Tuesday 22 July 2008

What Bridge?

Everyone has their little rituals in the morning, don’t they? Some people lay out their clothes the night before so that they need to do as little as possible before scooting to work – some people may even sleep in their clothes. Lovely Housemate is one of the few people I know who can go from fast asleep to being dressed, fully made-up with fantastic hair in 15 minutes flat – it’s a strange phenomenon I will never master.

At uni, my morning ritual was tea and cereal in front of Trisha with Housemate-From-Penthouse-Flat – I only had two hours of lectures a week, on a Thursday afternoon I think, so there was very little need to rush in those days!

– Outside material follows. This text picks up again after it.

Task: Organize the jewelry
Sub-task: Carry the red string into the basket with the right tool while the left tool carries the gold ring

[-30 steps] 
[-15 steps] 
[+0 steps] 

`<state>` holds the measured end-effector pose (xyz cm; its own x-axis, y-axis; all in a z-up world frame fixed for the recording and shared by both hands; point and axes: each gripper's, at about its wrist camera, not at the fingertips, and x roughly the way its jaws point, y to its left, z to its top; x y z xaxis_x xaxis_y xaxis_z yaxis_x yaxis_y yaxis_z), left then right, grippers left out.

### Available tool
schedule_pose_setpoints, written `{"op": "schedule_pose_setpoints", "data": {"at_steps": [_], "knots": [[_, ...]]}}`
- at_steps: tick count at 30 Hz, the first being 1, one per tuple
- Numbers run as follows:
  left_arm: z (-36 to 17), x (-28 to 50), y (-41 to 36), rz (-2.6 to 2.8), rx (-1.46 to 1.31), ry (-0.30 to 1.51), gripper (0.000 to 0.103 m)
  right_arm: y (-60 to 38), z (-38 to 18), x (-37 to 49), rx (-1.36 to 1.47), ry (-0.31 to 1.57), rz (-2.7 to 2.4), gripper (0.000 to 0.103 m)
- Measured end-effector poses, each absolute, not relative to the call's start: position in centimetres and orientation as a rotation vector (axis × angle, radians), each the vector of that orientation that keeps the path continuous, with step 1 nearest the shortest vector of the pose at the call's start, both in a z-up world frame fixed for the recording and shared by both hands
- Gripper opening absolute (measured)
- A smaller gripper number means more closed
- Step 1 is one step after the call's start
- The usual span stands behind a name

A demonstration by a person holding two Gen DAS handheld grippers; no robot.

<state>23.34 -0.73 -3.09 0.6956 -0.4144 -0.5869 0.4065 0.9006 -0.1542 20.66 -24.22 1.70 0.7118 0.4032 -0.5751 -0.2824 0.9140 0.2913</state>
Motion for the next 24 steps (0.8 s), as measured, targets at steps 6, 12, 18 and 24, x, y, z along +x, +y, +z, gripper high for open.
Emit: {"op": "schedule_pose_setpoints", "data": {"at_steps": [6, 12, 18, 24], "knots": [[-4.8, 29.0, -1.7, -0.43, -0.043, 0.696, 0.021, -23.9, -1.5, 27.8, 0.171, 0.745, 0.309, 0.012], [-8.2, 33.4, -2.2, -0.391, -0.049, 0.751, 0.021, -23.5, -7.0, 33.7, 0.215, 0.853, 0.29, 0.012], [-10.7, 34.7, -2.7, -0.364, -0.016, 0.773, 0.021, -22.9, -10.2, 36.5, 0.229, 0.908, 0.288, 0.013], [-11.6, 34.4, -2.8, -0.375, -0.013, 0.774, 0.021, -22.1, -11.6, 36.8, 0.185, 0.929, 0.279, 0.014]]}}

These days, my morning ritual is burnt toast and peanut butter, a cup of green tea and BBC Breakfast News. It was London Aunt who introduced me to the delights of this programme when I stayed with her in her flat in Notting Hill and did work experience for Reuters in my school holidays.

And now, it’s imperative that I watch it every day – I need to know how the tubes are running – even though I don’t take the tube, what the weather will be like – even though it’s all lies, and what Declan thinks about the FTSE thingmajib, even though footsie to me is something to be done under the table at a boring dinner party.

This morning I was in a rush – I was trying to achieve Lovely Housemate’s 15-minute record, so had one eye on the news and was forgoing my usual tea and toast for a packet of oatcakes, which I munched on the bus to work. In between hair brushing and outfit picking I absentmindedly read the subtitles, which were telling my about a guy who takes photos of Black Fry Ass Bridge.


Intrigued, I paused for a moment and carried on reading and there, sure enough were the words Black Fry Ass Bridge over and over again. Black Fry Ass Bridge…

Blackfryass Bridge…

Aaaaaah get it?


I guess that the BBC have a voice-activated subtitling machine, at least I hope they do – otherwise it would appear they have employed a Teletubby to ensure that morning news is subtitled um… wrongly.

It’s worrying though isn’t it that there are over 8 million deaf or hard of hearing people in the UK (just to warn you, I got this statistic from the BBC) and that when they tune into BBC Breakfast they get to read about something completely different to what hearing people are getting.

What if there was something important we needed to know about – if it was serious, the whole of the UK would be panicking and 8 million deaf or hard of hearing people would be wandering about quite calmly, oblivious to the fact that the apocalypse was just around the corner. Although I would like to hope the BBC would have a ‘breaking news’ banner at the bottom of the screen for this type of calamity.

Of course I am over-reacting about this and it’s quite fun to tell you the truth – but really it does make me quite cross that technology is so advanced in some ways and so crappy in others. I tuned in to a programme on Channel 4 the other day and there were subtitles to a completely different programme on. Channel 5 doesn’t even bother to subtitle half it’s programmes.

Perhaps I should write a book – the kind you get for your brother for Christmas that they sell by the tills in HMV – you know the sort: ‘The Little Book of TXT Love’, ‘101 Ways To Kill A Bunny’ etc etc. Mine will be called ‘Subtitles – What’s Really Going On In The World’ and will document all the wrong subtitles I can possible find – how great is that? Maybe the BBC will help me make my fortune after all!